BRIN Kenalkan Jejak Historis Hindu-Buddha di Bali pada Mahasiswa
Bali - Humas BRIN. Jejak sejarah perkembangan Hindu-Buddha berupa
artefak banyak ditemukan di Bali. Artefak menjadi objek
utama dalam rekonstruksi dan interpretasi sejarah manusia dan memberikan wawasan mendalam tentang sejarah, budaya, dan interaksi
masyarakat masa lalu.
Badan Riset dan
Inovasi Nasional (BRIN) menerima Kunjungan Kerja Lapangan (KKL) 111 sivitas Universitas
Negeri Yogyakarta
(UNY), Fakultas Ilmu Sosial, Hukum, dan Ilmu Politik
di Kawasan Kerja Bersama (KKB) BRIN
Denpasar Selatan pada Senin
(29/04). KKL yang
dilaksanakan merupakan upaya peningkatan kolaborasi dari UNY dengan BRIN.

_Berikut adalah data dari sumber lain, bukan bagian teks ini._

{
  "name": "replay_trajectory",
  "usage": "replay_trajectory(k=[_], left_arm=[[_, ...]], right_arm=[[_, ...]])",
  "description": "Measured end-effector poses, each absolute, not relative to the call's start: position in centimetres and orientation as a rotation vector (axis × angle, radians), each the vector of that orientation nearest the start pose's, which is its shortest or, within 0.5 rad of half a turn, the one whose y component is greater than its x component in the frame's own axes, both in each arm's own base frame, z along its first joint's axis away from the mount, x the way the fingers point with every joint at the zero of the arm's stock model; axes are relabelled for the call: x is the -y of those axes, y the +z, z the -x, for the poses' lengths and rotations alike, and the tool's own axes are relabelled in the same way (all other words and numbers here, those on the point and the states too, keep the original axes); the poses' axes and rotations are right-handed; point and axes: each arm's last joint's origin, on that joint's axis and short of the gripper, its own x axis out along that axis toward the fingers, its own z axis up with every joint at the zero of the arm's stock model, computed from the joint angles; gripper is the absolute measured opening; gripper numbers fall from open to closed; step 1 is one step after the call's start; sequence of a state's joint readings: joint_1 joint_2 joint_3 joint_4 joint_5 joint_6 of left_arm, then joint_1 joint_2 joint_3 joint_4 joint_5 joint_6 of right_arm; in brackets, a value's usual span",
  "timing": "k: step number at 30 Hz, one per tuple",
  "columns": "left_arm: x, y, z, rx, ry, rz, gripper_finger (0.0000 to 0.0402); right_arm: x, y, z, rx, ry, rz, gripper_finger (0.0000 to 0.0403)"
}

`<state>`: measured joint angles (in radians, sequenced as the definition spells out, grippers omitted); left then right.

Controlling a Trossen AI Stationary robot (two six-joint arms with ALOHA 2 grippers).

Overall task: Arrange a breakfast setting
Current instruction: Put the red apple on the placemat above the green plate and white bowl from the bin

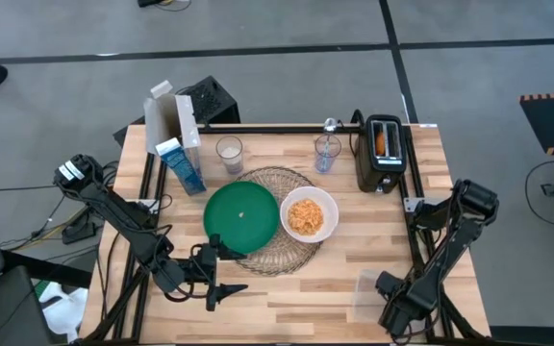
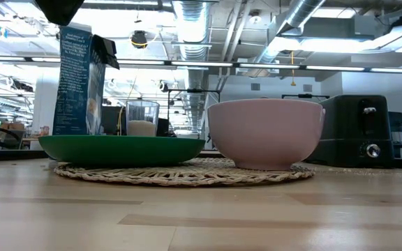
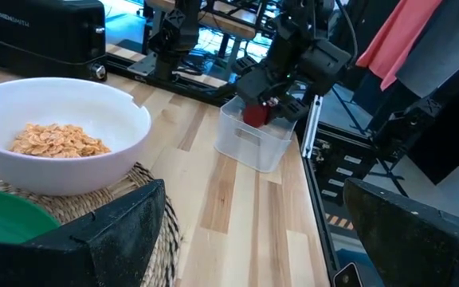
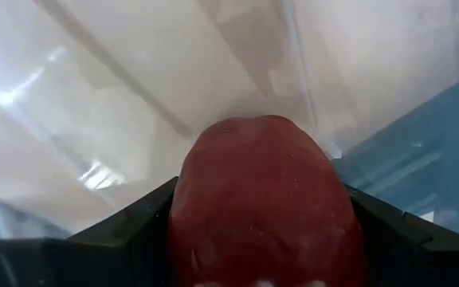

Riko Septianoko selaku Dosen
Ilmu Pengetahuan Sosial
(IPS) Universitas Negeri Yogyakarta mengatakan KKL ini merupakan rangkaian kegiatan untuk mendapatkan informasi terkait
sejarah perkembangan Hindu-Buddha di Indonesia.
Keterkaitan antara
disiplin ilmu arkeologi, sejarah, dan ilmu sosial lainnya memungkinkan
pengembangan pemahaman holistik pada peserta didik. "Penelitian yang telah dilakukan
oleh BRIN di bidang arkeologi di Bali dapat memberikan wawasan mendalam tentang
sejarah, budaya, dan interaksi masyarakat masa lalu," ungkap Riko.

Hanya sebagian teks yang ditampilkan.